Mr. Morrow lays out his story with a surgeon’s skill. We bear with the main character through his tribulations and appreciate his devotion to his fiancée (later wife), who knows his background but returns his love fully. Tension builds from the pressure an extortionist exerts against him – this vile man knows of the hero’s past and tries to force him back into a life of crime, which the hero has avowedly given up because he wants to live on the straight and narrow in honor of his wife. These motives do honor to our erstwhile forger, and we want a good outcome for the couple.

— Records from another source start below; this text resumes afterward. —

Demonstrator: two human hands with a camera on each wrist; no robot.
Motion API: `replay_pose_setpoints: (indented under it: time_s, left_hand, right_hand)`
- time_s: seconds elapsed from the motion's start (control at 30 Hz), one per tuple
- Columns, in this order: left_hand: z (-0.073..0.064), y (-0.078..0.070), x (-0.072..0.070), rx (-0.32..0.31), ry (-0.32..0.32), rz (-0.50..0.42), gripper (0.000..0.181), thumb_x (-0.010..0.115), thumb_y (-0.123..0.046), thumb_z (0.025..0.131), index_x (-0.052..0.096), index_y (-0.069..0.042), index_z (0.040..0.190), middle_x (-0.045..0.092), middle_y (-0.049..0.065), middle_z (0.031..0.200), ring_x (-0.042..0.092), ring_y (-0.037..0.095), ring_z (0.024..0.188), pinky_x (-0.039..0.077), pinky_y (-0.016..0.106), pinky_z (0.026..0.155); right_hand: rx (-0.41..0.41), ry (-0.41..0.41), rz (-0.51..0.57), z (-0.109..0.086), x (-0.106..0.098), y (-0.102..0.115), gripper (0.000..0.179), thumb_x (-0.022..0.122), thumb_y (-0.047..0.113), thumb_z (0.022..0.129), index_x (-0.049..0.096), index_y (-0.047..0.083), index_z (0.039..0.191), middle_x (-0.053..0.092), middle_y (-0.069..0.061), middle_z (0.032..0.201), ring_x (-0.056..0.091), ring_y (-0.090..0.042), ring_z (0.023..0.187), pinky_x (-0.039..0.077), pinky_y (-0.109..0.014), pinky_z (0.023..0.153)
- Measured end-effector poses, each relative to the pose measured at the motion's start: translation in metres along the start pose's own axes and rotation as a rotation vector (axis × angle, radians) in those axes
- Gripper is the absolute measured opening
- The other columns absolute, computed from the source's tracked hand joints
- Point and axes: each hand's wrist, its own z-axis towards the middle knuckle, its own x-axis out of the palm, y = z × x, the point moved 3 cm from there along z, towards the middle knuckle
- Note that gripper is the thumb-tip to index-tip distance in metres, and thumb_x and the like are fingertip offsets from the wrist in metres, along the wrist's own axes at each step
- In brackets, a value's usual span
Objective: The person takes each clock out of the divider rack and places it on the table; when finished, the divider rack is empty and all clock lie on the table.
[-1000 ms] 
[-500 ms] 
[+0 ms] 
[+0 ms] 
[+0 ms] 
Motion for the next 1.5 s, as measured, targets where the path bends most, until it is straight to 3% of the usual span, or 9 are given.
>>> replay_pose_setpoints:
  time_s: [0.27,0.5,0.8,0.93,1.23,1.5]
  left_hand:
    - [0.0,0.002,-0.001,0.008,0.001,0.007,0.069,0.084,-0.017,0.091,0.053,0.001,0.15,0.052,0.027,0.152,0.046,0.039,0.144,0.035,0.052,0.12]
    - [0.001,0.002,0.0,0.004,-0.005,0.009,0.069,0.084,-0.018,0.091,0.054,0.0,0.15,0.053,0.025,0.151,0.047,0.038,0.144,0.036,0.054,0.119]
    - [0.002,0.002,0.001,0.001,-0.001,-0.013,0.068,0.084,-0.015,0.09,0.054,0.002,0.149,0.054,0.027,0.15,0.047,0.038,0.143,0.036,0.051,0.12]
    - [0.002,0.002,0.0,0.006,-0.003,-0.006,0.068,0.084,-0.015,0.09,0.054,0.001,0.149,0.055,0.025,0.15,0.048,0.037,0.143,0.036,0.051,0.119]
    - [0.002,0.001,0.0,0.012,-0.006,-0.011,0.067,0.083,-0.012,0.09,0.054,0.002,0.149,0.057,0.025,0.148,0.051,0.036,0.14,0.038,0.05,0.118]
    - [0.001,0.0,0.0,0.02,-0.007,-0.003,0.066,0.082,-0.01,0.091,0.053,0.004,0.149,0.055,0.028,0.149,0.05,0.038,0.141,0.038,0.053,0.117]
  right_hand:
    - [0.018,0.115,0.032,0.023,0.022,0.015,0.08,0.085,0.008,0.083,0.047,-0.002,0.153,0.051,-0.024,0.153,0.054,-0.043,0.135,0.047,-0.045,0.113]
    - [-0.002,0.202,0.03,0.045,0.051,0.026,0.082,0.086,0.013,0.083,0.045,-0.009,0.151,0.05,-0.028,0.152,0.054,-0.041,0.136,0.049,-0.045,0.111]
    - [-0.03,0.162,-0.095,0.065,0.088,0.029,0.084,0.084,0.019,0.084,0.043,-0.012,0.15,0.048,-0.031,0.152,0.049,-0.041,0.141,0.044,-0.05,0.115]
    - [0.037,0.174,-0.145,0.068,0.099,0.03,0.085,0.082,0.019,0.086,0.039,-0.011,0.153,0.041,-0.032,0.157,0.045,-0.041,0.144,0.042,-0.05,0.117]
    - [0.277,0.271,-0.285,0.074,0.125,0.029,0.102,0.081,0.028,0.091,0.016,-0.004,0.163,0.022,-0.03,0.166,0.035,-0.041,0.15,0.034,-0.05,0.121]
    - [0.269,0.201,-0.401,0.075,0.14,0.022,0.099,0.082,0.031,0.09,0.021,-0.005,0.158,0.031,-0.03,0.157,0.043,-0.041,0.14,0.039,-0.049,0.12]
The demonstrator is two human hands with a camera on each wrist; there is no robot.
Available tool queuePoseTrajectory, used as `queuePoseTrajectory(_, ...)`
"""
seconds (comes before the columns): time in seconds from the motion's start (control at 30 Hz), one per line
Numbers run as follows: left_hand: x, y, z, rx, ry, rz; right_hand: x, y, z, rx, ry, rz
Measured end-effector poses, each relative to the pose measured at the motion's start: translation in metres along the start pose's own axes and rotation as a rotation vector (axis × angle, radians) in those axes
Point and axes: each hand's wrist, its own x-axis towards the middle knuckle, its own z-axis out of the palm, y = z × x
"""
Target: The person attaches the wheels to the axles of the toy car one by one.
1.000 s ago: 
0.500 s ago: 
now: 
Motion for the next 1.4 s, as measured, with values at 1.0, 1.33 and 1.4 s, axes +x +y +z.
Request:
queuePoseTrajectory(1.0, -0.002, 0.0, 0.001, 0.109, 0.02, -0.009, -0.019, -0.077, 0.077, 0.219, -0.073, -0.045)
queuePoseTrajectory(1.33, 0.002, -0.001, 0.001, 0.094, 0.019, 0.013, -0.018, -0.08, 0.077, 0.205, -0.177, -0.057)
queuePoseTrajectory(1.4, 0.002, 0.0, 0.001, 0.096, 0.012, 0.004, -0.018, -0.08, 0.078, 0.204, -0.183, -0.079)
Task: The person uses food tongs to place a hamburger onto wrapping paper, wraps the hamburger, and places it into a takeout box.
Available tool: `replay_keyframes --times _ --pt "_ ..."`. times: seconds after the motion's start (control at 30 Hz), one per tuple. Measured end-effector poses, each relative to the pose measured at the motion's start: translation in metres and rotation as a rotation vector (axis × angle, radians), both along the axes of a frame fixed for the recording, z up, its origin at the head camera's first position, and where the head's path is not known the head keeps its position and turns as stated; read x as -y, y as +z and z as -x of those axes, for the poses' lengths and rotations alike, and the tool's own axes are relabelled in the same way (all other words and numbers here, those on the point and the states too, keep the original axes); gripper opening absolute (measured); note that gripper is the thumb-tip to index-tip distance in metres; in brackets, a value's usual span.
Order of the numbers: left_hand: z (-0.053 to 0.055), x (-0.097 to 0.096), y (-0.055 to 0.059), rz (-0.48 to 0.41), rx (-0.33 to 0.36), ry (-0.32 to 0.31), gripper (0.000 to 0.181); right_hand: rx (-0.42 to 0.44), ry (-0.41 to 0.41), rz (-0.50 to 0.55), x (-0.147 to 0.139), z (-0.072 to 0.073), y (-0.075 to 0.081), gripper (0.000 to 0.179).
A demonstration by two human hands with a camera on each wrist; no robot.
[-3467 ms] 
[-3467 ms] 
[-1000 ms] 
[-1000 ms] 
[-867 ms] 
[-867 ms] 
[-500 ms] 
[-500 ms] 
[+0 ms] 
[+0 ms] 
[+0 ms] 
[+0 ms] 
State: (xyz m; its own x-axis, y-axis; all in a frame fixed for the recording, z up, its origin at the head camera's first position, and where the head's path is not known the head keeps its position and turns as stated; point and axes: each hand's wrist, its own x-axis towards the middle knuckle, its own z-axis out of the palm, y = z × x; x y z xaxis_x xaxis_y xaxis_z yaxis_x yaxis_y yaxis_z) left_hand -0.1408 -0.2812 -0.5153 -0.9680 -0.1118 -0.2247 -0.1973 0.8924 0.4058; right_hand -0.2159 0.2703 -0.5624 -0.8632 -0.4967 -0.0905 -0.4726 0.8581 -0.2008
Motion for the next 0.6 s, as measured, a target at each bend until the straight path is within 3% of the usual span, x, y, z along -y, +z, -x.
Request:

I can testify to the author’s skill in building suspense – several times I had to put the book down because I was a little afraid of what might happen, or what the protagonist might stoop to. The gruesome climactic moment with his tormentor isn’t necessarily a surprise, but it’s treated brilliantly: the pacing, the personalities, all aspirations and hopes lead to this crescendo. It’s a very satisfying scene, albeit very brief. The nemesis comes across as truly maniacal, and blunderingly stupid.


This novel shines with craftsmanship. Mr. Morrow has rendered a highly atmospheric, tense thriller; it features a glimpse into the arcane book-collecting world and an unblinking look at the passion of its cognoscenti. When these passions lead to unsavory activity, we sink into skullduggery, paranoia, and at length, harrowing physical danger. It was a privilege to witness these gifts on display, and to have the opportunity to deepen my acquaintance with this brilliant writer. Highly recommended!